Required work —
A verbatim repeat of the lines below is required, with the pictures removed.

Data provided —
▶
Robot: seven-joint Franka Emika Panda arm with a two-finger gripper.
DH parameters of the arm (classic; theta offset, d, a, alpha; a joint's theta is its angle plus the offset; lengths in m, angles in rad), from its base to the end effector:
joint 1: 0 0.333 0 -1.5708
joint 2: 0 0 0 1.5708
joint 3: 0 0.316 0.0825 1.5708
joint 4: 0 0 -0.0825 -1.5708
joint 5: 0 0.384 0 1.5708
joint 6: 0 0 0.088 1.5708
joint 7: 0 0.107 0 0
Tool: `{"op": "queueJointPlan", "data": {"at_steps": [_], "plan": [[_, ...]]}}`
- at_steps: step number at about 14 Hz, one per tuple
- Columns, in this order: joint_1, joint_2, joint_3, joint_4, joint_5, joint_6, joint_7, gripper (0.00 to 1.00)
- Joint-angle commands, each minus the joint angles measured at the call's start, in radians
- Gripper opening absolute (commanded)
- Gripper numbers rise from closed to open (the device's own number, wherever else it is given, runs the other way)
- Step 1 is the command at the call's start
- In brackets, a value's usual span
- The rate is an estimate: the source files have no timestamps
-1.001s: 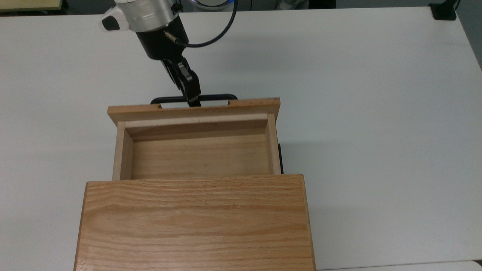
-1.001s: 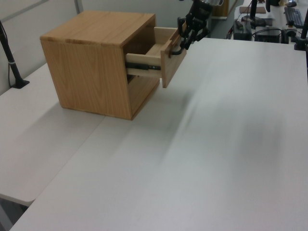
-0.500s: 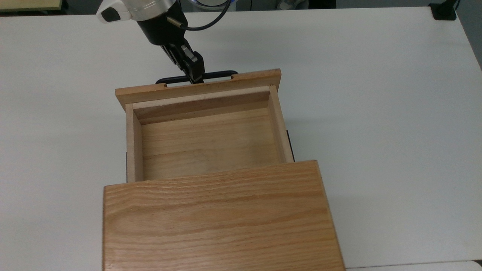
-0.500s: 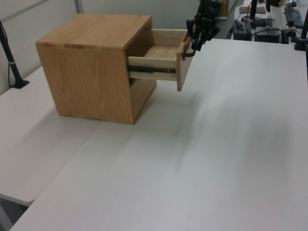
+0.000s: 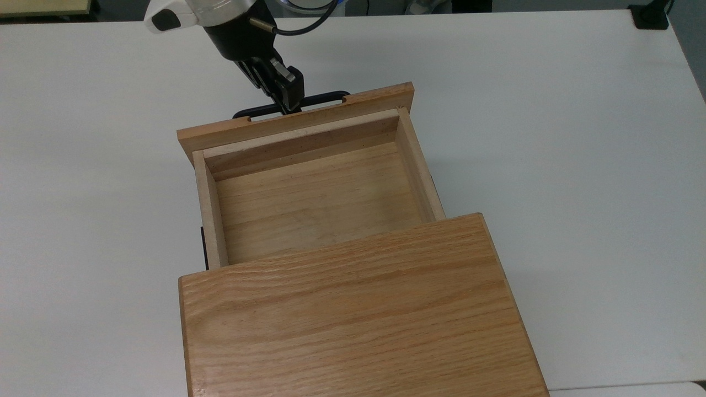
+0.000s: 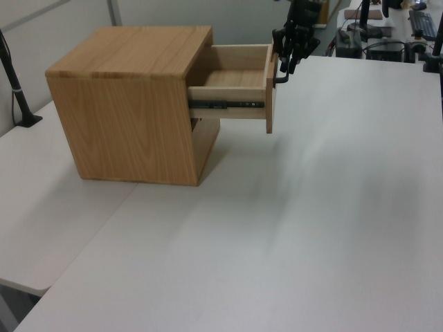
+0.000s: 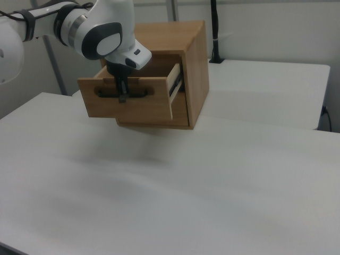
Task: Open the drawer by sliding it
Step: 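Pull the grasped handle straight out, sliding the upper drawer open, then open the gripper, release the handle and lift the gripper away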
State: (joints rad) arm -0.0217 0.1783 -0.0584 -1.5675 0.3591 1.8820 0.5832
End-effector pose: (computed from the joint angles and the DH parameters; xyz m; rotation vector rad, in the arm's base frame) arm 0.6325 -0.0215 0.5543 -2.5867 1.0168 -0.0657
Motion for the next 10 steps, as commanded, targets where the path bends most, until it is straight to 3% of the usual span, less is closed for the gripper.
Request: {"op": "queueJointPlan", "data": {"at_steps": [1,6,10], "plan": [[0.013,-0.082,0.014,-0.025,0.006,-0.05,-0.184,1.0],[-0.018,-0.085,0.009,-0.008,0.004,-0.052,-0.186,1.0],[-0.02,-0.105,0.009,-0.008,-0.083,-0.064,-0.181,1.0]]}}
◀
Response to this exercise —
Robot: seven-joint Franka Emika Panda arm with a two-finger gripper.
DH parameters of the arm (classic; theta offset, d, a, alpha; a joint's theta is its angle plus the offset; lengths in m, angles in rad), from its base to the end effector:
joint 1: 0 0.333 0 -1.5708
joint 2: 0 0 0 1.5708
joint 3: 0 0.316 0.0825 1.5708
joint 4: 0 0 -0.0825 -1.5708
joint 5: 0 0.384 0 1.5708
joint 6: 0 0 0.088 1.5708
joint 7: 0 0.107 0 0
Tool: `{"op": "queueJointPlan", "data": {"at_steps": [_], "plan": [[_, ...]]}}`
- at_steps: step number at about 14 Hz, one per tuple
- Columns, in this order: joint_1, joint_2, joint_3, joint_4, joint_5, joint_6, joint_7, gripper (0.00 to 1.00)
- Joint-angle commands, each minus the joint angles measured at the call's start, in radians
- Gripper opening absolute (commanded)
- Gripper numbers rise from closed to open (the device's own number, wherever else it is given, runs the other way)
- Step 1 is the command at the call's start
- In brackets, a value's usual span
- The rate is an estimate: the source files have no timestamps
-1.001s: 
-1.001s: 
-0.500s: 
-0.500s: 
+0.000s: 
+0.000s: 
+0.000s: 
Task: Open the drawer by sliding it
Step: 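Pull the grasped handle straight out, sliding the upper drawer open, then open the gripper, release the handle and lift the gripper away
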State: (joints rad) arm -0.0217 0.1783 -0.0584 -1.5675 0.3591 1.8820 0.5832
End-effector pose: (computed from the joint angles and the DH parameters; xyz m; rotation vector rad, in the arm's base frame) arm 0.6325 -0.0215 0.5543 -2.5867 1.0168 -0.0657
Motion for the next 10 steps, as commanded, targets where the path bends most, until it is straight to 3% of the usual span, less is closed for the gripper.
Request: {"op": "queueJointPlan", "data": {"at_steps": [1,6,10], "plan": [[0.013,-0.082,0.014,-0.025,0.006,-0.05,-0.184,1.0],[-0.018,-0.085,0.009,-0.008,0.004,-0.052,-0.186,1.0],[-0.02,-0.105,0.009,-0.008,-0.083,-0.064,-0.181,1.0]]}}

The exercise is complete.